Aim of the task:
Scan the data beneath this task and copy each line that includes "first".

Exercise data:

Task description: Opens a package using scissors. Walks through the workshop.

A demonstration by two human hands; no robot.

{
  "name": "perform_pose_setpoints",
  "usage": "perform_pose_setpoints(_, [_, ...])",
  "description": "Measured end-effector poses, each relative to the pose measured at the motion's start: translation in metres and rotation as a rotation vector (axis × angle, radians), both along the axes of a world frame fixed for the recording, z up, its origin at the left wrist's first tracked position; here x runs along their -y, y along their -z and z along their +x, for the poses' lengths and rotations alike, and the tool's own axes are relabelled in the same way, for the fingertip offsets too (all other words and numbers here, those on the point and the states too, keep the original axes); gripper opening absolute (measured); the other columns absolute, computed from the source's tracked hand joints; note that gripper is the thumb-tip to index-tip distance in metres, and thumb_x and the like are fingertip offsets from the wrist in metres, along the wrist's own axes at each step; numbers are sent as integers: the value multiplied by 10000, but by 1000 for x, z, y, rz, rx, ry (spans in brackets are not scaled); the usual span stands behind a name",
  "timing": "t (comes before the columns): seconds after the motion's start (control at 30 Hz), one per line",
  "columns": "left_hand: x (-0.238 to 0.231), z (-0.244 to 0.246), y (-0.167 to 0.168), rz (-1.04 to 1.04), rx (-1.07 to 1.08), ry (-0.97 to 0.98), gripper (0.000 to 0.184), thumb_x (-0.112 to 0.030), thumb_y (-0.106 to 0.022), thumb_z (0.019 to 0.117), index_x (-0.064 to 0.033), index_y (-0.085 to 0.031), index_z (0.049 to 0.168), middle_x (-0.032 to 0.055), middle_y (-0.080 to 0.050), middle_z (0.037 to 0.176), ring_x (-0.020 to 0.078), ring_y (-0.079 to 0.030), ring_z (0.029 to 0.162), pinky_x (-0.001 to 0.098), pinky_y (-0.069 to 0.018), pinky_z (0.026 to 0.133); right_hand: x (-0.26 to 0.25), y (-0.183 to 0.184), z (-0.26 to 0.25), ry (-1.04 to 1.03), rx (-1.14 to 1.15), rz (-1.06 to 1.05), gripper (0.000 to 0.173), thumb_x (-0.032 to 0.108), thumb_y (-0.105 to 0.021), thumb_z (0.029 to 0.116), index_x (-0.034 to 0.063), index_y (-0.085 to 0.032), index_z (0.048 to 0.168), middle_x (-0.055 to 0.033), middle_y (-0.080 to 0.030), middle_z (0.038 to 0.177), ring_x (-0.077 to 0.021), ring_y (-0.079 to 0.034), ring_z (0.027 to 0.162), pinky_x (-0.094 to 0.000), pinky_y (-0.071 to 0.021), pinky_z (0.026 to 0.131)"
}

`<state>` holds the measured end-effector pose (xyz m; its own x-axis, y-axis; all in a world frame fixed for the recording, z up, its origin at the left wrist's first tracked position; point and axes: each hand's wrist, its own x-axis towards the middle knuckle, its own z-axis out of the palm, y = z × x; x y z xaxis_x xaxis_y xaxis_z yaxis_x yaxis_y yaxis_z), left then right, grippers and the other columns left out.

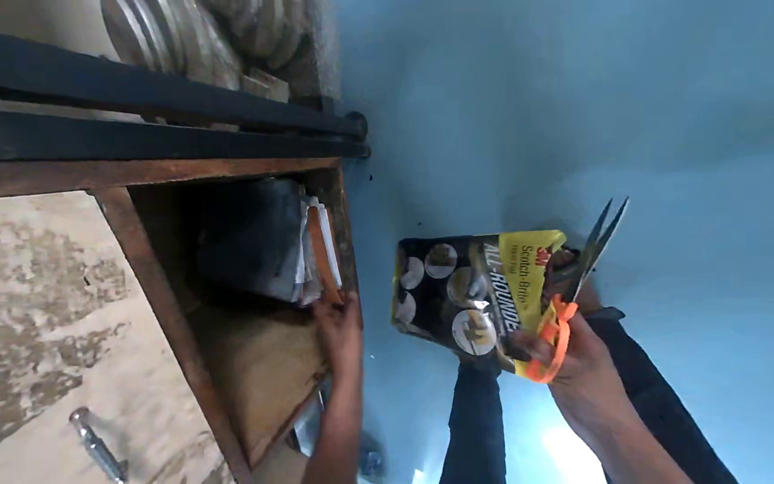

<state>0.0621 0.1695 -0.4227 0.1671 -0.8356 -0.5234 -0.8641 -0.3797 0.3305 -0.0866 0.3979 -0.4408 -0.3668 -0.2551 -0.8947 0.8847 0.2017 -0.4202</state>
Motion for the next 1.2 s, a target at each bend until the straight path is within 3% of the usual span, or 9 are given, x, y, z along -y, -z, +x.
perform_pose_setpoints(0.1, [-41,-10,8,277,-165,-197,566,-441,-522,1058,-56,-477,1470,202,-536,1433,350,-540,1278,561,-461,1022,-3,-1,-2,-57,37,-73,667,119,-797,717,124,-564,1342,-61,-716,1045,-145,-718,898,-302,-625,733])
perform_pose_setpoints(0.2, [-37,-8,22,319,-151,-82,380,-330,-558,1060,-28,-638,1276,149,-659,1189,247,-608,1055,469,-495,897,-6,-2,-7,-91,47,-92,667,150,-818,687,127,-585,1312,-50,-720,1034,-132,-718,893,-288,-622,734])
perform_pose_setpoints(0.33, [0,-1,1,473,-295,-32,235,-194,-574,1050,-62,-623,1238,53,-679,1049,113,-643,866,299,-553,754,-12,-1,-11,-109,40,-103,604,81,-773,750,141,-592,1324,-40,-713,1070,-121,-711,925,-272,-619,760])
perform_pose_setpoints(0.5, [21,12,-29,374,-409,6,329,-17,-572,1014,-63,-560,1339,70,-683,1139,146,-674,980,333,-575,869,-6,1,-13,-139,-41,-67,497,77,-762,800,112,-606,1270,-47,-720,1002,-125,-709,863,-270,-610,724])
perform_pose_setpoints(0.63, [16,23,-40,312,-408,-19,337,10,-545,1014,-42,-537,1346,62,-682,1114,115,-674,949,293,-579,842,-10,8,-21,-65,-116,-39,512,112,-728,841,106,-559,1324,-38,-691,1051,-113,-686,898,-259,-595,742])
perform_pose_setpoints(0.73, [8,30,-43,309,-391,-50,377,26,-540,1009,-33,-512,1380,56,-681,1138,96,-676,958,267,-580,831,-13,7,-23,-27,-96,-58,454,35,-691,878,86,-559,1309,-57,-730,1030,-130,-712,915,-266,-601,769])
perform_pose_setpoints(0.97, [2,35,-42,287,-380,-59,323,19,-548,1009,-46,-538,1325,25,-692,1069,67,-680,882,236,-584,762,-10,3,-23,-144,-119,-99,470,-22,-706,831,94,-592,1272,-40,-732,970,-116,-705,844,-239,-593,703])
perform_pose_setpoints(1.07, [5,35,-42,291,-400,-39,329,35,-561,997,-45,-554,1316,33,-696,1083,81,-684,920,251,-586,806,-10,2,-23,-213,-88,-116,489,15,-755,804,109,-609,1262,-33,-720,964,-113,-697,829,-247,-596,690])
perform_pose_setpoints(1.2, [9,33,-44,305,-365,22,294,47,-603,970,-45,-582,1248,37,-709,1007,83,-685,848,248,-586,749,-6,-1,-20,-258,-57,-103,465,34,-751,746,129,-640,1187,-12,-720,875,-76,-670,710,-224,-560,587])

Response box:
  "description": "Measured end-effector poses, each relative to the pose measured at the motion's start: translation in metres and rotation as a rotation vector (axis × angle, radians), both along the axes of a world frame fixed for the recording, z up, its origin at the left wrist's first tracked position; here x runs along their -y, y along their -z and z along their +x, for the poses' lengths and rotations alike, and the tool's own axes are relabelled in the same way, for the fingertip offsets too (all other words and numbers here, those on the point and the states too, keep the original axes); gripper opening absolute (measured); the other columns absolute, computed from the source's tracked hand joints; note that gripper is the thumb-tip to index-tip distance in metres, and thumb_x and the like are fingertip offsets from the wrist in metres, along the wrist's own axes at each step; numbers are sent as integers: the value multiplied by 10000, but by 1000 for x, z, y, rz, rx, ry (spans in brackets are not scaled); the usual span stands behind a name",
`<state>` holds the measured end-effector pose (xyz m; its own x-axis, y-axis; all in a world frame fixed for the recording, z up, its origin at the left wrist's first tracked position; point and axes: each hand's wrist, its own x-axis towards the middle knuckle, its own z-axis out of the palm, y = z × x; x y z xaxis_x xaxis_y xaxis_z yaxis_x yaxis_y yaxis_z), left then right, grippers and the other columns left out.

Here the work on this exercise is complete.